Every line from the line containing "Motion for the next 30" through the final line below must be returned exactly, and no other line.

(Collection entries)
····················
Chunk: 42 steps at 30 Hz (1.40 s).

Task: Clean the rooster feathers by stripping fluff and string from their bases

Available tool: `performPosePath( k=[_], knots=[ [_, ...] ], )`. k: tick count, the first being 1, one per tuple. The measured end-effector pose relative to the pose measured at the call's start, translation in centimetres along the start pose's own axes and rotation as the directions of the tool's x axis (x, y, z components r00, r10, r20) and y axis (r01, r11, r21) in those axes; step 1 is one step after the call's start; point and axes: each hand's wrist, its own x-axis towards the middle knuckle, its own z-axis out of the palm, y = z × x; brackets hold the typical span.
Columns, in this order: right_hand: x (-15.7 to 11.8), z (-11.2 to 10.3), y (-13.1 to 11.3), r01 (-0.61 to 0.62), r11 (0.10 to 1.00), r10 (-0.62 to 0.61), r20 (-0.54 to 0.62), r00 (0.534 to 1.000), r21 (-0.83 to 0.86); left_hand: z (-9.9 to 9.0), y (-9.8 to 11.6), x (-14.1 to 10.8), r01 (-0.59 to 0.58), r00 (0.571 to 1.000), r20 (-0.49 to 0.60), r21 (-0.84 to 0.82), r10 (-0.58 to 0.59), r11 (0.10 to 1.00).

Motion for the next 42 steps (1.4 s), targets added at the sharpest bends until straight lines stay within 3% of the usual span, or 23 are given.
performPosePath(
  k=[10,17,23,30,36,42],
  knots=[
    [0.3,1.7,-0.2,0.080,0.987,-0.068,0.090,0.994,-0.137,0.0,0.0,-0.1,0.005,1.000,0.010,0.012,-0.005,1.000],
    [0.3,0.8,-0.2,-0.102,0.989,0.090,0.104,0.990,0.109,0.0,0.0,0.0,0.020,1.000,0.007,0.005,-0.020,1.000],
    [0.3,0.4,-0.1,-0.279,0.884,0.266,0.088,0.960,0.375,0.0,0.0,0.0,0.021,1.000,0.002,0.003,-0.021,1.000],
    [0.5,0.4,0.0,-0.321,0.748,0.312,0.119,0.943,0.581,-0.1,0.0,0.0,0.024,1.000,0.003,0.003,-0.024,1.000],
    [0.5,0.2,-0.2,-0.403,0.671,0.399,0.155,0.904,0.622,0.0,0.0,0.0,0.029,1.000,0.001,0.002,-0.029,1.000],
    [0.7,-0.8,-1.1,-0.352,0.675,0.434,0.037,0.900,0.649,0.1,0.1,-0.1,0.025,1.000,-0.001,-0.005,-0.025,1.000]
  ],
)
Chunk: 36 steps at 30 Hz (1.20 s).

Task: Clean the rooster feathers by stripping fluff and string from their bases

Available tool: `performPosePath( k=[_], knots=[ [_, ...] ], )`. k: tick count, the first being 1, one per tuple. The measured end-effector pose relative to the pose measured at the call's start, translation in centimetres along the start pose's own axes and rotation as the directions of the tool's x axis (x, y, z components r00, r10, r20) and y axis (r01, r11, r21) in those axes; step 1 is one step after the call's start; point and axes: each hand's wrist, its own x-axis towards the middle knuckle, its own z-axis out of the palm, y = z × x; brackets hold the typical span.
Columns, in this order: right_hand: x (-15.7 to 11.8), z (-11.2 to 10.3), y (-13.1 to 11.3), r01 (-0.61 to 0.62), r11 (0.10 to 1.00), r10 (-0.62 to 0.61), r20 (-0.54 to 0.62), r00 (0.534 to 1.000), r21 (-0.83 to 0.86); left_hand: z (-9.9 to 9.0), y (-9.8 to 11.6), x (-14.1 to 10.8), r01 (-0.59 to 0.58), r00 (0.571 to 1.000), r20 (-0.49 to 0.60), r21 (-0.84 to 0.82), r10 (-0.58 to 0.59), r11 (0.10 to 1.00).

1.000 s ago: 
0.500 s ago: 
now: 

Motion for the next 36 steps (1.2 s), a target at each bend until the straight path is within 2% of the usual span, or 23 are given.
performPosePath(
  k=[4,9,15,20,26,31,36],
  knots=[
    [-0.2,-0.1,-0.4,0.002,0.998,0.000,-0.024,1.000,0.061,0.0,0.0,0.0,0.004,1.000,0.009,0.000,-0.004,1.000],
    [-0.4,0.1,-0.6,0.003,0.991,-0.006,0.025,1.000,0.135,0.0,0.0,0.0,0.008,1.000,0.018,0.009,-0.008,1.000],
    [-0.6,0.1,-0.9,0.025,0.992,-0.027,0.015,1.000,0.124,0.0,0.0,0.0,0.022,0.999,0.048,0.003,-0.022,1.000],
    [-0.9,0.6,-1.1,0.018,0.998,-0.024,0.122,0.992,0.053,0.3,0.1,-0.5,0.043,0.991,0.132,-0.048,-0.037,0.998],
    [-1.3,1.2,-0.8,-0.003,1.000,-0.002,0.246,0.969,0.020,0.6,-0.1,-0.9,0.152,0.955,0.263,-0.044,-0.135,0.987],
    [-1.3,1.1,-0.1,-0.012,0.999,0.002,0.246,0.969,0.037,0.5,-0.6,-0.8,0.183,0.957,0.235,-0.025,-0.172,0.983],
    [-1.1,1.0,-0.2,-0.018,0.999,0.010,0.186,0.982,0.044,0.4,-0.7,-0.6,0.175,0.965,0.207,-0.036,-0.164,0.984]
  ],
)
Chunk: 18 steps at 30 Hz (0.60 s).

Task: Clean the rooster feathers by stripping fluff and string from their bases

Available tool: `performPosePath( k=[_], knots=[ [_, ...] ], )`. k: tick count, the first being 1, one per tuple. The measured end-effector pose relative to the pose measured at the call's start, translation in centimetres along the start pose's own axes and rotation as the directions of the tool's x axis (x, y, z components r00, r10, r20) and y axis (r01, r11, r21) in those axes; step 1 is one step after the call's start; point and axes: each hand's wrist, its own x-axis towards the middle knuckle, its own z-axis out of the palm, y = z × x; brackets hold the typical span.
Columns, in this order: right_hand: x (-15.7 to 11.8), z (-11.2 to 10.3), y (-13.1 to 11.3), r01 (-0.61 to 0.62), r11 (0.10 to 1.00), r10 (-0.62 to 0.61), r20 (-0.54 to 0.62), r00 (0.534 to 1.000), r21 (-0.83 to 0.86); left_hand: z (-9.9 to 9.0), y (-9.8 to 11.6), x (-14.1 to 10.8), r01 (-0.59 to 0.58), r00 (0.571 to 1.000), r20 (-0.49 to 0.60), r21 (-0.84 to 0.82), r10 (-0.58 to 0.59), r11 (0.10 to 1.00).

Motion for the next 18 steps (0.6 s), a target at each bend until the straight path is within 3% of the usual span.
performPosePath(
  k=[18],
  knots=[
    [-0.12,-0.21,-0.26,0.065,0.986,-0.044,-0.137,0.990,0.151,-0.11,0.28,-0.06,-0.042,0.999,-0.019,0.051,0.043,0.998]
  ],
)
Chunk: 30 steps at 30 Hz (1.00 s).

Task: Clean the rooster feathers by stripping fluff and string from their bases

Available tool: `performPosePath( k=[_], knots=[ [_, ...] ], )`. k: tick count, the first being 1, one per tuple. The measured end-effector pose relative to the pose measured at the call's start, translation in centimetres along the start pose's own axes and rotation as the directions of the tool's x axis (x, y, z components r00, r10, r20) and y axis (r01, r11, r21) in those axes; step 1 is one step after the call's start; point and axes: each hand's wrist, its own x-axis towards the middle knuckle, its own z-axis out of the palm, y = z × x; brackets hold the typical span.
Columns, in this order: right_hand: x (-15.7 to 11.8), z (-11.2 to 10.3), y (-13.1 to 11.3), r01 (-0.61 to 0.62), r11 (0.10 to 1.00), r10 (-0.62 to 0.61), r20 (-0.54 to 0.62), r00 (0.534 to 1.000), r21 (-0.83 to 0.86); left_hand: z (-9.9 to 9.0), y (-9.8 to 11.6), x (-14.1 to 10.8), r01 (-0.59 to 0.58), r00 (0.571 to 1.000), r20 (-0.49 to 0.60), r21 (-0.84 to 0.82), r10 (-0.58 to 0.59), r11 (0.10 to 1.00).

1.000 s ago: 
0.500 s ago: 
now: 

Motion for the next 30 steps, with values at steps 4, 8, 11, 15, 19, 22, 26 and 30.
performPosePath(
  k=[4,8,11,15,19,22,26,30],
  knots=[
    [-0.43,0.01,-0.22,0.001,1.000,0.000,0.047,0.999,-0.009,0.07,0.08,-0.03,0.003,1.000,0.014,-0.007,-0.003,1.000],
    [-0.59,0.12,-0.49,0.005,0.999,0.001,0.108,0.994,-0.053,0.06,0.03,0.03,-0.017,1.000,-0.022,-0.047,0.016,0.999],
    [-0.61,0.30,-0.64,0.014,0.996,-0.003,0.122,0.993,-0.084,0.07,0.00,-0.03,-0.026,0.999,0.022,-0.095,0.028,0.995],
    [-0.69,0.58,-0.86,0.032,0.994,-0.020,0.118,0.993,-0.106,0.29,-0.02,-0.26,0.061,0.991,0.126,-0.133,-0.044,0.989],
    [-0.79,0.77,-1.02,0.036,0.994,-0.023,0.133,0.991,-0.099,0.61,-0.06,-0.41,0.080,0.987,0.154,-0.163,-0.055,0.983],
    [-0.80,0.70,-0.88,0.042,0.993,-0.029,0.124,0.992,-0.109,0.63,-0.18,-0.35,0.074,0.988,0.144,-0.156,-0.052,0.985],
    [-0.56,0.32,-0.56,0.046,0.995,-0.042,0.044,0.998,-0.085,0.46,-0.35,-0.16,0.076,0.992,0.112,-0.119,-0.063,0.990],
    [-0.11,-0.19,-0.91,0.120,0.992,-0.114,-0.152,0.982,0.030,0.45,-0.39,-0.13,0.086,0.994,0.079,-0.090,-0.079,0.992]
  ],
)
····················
- _ANSWER SPACE_
Motion for the next 30 steps, with values at steps 4, 8, 11, 15, 19, 22, 26 and 30.
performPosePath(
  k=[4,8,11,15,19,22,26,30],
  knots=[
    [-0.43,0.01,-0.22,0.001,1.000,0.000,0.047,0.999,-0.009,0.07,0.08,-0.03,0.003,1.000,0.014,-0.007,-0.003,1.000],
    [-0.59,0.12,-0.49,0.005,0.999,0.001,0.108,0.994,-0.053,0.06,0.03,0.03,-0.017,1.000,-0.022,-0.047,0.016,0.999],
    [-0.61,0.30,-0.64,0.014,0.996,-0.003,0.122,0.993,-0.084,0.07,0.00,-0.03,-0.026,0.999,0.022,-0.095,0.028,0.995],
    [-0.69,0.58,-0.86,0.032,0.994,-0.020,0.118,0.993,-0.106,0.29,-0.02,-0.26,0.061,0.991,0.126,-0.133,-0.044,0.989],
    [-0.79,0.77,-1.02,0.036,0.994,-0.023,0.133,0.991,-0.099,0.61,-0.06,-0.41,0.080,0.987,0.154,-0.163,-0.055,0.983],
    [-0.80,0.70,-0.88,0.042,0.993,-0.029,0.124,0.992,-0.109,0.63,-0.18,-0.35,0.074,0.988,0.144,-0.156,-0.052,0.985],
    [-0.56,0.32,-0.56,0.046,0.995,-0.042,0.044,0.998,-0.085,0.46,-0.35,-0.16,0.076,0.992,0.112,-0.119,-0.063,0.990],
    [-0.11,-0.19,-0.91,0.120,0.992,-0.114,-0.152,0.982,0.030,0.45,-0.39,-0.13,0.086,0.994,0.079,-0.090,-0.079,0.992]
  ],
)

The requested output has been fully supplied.